Task goal:
Examine the material below. Gather every line in which the string "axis" appears.

━━━━

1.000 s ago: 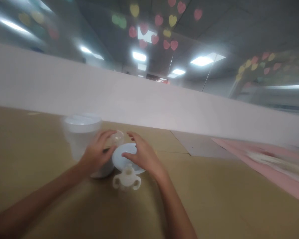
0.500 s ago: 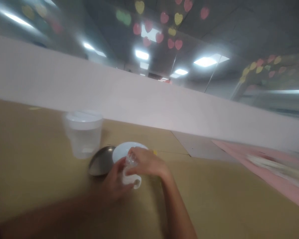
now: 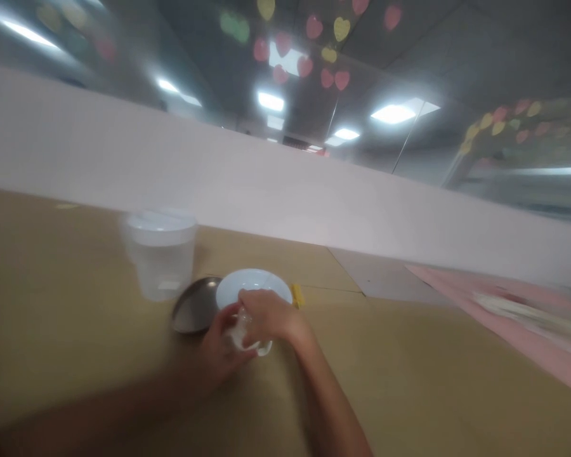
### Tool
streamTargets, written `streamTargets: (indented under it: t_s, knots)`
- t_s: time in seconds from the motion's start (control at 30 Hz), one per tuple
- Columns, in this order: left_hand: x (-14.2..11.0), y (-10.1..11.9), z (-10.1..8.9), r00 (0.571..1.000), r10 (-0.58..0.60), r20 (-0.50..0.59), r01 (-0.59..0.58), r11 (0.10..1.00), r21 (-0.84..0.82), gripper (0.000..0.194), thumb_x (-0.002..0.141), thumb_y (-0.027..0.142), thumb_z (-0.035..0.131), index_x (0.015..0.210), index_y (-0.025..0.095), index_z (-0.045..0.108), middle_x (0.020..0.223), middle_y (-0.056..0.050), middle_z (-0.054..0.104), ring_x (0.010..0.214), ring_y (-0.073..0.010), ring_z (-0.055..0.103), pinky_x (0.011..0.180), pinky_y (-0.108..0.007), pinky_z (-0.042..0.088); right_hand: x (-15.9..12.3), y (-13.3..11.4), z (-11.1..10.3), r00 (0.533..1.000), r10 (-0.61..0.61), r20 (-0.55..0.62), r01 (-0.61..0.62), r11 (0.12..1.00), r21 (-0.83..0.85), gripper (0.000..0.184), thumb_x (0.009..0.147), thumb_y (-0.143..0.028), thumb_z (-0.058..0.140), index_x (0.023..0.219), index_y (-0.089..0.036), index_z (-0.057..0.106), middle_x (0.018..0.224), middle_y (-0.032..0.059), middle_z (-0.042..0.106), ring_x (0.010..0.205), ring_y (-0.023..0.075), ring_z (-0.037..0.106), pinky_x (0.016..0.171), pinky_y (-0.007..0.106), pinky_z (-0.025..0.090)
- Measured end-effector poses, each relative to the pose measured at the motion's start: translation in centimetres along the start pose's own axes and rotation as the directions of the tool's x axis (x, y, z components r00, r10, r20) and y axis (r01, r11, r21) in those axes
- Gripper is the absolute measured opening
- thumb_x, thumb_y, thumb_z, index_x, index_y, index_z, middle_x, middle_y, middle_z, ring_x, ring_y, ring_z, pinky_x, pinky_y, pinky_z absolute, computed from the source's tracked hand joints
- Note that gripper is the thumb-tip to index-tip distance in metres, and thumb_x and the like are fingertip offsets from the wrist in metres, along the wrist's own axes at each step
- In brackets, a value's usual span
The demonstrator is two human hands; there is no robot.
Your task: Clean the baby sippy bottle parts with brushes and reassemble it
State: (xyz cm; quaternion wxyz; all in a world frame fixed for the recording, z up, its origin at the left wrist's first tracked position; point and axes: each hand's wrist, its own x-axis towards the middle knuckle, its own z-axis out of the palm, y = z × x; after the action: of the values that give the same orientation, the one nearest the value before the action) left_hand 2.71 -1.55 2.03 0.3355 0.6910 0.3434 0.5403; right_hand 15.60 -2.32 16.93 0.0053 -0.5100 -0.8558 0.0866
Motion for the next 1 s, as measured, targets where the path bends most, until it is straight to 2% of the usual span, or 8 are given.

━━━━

Exercise solution:
- Measured end-effector poses, each relative to the pose measured at the motion's start: translation in centimetres along the start pose's own axes and rotation as the directions of the tool's x axis (x, y, z components r00, r10, r20) and y axis (r01, r11, r21) in those axes
State: (xyz cm; quaternion wxyz; all in a world frame fixed for the recording, z up, its origin at the left wrist's first tracked position; point and axes: each hand's wrist, its own x-axis towards the middle knuckle, its own z-axis out of the palm, y = z × x; after the action: of the values that give the same orientation, the one nearest the value before the action) left_hand 2.71 -1.55 2.03 0.3355 0.6910 0.3434 0.5403; right_hand 15.60 -2.32 16.93 0.0053 -0.5100 -0.8558 0.0866

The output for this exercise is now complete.